* Source material:
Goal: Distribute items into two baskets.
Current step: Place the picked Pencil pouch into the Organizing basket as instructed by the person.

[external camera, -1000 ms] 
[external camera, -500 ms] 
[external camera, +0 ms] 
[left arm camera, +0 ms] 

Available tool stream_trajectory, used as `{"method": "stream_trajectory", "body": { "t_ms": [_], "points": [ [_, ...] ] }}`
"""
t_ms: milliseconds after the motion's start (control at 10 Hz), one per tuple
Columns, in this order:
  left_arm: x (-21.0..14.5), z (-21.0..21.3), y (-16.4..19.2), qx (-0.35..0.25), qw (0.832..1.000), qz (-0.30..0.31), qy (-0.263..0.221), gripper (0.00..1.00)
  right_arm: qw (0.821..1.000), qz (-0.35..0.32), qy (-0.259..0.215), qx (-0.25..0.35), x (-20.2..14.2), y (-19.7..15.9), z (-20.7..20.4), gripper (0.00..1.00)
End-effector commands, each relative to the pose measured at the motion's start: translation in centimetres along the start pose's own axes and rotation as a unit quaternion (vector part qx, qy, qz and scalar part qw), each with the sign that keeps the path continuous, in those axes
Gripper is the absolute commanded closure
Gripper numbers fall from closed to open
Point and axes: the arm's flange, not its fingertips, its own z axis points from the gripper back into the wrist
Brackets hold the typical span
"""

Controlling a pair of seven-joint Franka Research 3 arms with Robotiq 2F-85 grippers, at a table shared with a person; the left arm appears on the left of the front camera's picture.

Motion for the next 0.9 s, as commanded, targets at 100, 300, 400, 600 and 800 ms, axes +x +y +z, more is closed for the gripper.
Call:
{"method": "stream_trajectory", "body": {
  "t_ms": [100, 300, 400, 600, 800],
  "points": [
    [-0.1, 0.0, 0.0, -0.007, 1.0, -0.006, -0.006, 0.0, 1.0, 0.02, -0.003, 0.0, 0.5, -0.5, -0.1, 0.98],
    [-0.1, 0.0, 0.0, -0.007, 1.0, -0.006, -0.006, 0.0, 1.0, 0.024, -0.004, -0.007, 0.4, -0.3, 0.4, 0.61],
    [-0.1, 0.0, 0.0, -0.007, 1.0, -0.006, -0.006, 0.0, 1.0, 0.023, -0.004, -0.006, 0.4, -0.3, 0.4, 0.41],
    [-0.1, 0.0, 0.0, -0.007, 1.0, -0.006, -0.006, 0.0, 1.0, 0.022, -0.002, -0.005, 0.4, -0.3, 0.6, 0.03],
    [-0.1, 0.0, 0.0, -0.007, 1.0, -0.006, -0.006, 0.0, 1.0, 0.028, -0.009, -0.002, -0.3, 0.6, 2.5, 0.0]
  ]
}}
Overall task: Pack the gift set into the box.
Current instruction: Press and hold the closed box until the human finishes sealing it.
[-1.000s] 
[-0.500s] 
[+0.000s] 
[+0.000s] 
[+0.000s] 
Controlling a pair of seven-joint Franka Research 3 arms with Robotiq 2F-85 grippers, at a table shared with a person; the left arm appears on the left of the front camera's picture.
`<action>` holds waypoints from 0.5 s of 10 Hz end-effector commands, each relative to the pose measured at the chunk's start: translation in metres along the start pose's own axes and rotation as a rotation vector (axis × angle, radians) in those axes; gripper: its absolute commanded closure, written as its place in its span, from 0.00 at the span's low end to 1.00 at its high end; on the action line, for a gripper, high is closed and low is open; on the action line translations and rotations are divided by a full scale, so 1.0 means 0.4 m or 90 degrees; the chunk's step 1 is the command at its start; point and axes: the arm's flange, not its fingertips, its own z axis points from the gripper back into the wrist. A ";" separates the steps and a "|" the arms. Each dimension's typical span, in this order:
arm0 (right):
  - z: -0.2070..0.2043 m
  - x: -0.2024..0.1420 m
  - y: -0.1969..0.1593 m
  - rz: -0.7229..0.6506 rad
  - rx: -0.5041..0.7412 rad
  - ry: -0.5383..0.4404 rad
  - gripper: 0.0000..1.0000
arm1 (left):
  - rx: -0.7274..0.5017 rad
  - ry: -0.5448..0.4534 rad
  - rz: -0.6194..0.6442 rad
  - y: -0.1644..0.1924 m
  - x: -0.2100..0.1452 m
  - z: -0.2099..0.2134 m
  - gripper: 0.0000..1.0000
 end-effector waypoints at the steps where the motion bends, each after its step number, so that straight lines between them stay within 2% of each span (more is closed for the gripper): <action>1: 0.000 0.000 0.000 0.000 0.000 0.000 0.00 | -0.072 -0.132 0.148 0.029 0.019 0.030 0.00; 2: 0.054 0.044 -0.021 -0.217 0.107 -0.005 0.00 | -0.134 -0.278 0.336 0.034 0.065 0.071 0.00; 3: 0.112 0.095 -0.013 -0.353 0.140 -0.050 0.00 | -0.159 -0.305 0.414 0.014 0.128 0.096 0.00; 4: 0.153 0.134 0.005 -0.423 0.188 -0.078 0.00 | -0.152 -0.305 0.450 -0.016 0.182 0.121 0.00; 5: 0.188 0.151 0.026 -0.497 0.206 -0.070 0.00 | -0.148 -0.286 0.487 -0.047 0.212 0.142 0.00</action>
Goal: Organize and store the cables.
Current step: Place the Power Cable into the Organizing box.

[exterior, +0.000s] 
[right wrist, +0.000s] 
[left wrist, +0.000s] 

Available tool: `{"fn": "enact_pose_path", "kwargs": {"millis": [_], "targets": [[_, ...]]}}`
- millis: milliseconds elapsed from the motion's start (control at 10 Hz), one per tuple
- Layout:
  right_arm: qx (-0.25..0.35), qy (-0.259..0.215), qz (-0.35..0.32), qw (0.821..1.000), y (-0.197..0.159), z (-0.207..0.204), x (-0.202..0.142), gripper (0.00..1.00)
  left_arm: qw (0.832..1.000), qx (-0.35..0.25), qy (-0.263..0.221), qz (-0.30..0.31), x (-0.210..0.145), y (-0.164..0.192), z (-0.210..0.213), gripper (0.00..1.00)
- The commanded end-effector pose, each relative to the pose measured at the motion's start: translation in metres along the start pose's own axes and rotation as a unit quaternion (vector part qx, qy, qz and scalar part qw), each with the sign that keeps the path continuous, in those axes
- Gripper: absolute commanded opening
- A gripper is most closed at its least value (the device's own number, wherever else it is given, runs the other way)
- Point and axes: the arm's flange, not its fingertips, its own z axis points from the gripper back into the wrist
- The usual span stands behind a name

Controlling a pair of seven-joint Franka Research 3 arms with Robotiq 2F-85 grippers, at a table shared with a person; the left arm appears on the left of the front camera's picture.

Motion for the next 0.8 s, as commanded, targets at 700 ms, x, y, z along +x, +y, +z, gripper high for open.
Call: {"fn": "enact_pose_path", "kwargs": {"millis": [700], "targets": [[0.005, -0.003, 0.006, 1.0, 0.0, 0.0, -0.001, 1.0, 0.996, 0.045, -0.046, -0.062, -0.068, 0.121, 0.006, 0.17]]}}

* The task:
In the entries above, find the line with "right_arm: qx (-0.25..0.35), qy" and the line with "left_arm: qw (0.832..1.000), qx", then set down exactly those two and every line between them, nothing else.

* Solution to the problem:
  right_arm: qx (-0.25..0.35), qy (-0.259..0.215), qz (-0.35..0.32), qw (0.821..1.000), y (-0.197..0.159), z (-0.207..0.204), x (-0.202..0.142), gripper (0.00..1.00)
  left_arm: qw (0.832..1.000), qx (-0.35..0.25), qy (-0.263..0.221), qz (-0.30..0.31), x (-0.210..0.145), y (-0.164..0.192), z (-0.210..0.213), gripper (0.00..1.00)

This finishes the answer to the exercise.